*** Opening of RECORDS SUPPLIED ***

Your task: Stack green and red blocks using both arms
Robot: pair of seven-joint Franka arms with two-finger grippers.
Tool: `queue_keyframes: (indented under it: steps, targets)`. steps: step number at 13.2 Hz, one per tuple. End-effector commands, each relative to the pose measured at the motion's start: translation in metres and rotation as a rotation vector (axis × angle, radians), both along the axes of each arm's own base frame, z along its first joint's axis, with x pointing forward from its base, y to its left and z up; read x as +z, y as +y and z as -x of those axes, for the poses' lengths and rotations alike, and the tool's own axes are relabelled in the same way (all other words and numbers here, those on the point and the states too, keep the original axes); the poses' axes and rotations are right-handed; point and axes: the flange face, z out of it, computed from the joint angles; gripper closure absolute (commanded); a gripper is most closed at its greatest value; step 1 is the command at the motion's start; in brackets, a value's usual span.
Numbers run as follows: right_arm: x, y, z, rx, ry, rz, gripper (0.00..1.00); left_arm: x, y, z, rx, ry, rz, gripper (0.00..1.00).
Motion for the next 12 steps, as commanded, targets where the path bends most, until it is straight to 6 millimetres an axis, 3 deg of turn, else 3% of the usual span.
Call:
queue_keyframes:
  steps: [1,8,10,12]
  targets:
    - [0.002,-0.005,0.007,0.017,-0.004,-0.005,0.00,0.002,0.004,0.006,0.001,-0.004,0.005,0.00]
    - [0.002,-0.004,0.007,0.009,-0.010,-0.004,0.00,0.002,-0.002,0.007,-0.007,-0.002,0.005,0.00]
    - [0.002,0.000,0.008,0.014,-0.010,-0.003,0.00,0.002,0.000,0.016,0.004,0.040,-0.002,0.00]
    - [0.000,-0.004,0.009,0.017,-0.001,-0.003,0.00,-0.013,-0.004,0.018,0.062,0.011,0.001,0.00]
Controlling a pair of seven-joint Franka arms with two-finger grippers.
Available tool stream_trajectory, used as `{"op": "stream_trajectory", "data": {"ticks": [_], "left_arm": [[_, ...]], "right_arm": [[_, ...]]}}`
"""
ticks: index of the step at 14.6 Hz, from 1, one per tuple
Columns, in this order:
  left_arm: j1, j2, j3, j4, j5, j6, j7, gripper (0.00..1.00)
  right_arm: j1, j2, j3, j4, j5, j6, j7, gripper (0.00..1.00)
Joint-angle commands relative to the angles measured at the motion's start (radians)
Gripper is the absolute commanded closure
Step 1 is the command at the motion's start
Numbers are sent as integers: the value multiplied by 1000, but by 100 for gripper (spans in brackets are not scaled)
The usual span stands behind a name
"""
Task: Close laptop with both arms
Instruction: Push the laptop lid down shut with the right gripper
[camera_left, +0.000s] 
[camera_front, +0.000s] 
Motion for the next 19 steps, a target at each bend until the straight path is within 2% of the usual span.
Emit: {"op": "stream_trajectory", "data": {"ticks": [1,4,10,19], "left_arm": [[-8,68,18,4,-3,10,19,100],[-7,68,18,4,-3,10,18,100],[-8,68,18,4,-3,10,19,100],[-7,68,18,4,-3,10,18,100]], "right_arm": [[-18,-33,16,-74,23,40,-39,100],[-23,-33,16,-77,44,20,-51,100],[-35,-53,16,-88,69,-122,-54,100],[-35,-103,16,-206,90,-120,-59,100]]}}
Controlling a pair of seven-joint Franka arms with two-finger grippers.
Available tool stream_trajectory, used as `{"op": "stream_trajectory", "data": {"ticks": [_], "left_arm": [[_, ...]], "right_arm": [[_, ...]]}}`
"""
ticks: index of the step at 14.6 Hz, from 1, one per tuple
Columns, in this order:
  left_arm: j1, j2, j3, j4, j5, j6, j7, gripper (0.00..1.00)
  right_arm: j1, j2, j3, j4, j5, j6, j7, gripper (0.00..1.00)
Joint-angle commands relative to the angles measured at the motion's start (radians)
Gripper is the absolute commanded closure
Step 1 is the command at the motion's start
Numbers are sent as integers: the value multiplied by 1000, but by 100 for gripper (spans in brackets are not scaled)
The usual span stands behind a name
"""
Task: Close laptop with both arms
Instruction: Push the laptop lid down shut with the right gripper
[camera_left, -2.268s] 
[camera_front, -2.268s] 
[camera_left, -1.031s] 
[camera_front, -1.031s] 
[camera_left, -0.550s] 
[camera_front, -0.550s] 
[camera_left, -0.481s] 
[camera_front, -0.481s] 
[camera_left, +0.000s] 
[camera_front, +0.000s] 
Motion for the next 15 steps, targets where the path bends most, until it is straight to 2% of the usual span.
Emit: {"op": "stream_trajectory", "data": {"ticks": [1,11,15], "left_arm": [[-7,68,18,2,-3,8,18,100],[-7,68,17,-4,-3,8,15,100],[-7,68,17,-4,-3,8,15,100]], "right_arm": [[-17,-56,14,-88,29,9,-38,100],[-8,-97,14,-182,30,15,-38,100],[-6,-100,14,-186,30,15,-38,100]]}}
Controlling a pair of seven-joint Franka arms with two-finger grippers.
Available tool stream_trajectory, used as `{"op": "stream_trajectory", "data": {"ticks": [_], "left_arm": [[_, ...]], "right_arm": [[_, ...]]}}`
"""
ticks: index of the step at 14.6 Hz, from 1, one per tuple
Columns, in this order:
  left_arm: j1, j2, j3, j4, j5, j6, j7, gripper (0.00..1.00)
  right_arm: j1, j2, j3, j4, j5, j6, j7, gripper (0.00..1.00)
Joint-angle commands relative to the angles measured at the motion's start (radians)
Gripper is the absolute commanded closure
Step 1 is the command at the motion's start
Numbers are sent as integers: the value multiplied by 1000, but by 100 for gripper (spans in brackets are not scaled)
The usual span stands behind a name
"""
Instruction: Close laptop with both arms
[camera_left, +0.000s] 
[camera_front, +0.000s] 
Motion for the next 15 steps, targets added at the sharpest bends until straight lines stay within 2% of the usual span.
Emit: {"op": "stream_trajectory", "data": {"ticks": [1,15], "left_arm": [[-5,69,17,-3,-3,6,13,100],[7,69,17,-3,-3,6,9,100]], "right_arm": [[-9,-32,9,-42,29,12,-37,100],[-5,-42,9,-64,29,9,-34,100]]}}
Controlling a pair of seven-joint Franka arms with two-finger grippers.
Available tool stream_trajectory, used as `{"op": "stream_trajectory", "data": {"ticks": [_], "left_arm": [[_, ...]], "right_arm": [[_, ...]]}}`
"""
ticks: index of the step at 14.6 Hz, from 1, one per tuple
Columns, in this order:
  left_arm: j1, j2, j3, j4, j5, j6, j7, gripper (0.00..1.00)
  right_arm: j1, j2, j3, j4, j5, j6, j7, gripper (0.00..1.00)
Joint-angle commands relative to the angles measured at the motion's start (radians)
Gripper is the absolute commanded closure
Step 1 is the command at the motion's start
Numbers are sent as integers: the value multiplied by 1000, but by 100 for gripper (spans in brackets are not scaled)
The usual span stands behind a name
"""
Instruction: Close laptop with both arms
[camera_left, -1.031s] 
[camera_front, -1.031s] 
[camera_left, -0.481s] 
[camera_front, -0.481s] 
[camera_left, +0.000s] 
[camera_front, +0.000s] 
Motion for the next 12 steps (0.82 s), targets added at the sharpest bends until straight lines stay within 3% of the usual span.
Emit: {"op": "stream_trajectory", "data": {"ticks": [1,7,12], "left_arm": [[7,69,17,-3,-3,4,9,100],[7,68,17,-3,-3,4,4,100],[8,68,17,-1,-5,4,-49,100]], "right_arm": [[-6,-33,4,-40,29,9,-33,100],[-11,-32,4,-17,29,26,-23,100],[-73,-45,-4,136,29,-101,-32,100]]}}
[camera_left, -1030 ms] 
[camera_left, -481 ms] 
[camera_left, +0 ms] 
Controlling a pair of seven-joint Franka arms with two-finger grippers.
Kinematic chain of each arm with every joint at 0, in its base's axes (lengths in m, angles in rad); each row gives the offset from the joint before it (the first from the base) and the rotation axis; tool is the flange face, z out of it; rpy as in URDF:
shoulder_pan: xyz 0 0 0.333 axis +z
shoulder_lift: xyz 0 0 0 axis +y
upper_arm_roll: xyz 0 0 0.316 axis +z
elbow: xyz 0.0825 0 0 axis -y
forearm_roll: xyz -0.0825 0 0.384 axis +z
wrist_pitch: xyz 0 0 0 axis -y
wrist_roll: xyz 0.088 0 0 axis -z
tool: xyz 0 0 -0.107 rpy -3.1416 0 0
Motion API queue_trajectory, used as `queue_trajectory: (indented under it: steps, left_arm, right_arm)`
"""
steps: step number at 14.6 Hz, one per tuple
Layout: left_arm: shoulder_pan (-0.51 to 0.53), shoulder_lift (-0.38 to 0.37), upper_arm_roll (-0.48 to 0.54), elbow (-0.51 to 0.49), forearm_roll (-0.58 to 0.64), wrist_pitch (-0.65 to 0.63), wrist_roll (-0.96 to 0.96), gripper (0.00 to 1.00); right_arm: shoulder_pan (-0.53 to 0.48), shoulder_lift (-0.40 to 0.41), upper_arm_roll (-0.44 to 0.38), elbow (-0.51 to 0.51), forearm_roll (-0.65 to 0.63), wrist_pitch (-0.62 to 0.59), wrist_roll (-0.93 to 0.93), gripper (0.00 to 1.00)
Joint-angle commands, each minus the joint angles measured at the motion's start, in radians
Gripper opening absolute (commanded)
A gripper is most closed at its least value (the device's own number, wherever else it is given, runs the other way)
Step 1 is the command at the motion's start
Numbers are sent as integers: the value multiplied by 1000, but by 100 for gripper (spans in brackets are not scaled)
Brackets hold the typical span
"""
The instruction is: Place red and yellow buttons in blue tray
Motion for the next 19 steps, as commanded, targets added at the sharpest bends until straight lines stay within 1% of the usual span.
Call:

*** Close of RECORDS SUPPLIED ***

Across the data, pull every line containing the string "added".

PROBLEM SOLUTION ::
Motion for the next 15 steps, targets added at the sharpest bends until straight lines stay within 2% of the usual span.
Motion for the next 12 steps (0.82 s), targets added at the sharpest bends until straight lines stay within 3% of the usual span.
Motion for the next 19 steps, as commanded, targets added at the sharpest bends until straight lines stay within 1% of the usual span.

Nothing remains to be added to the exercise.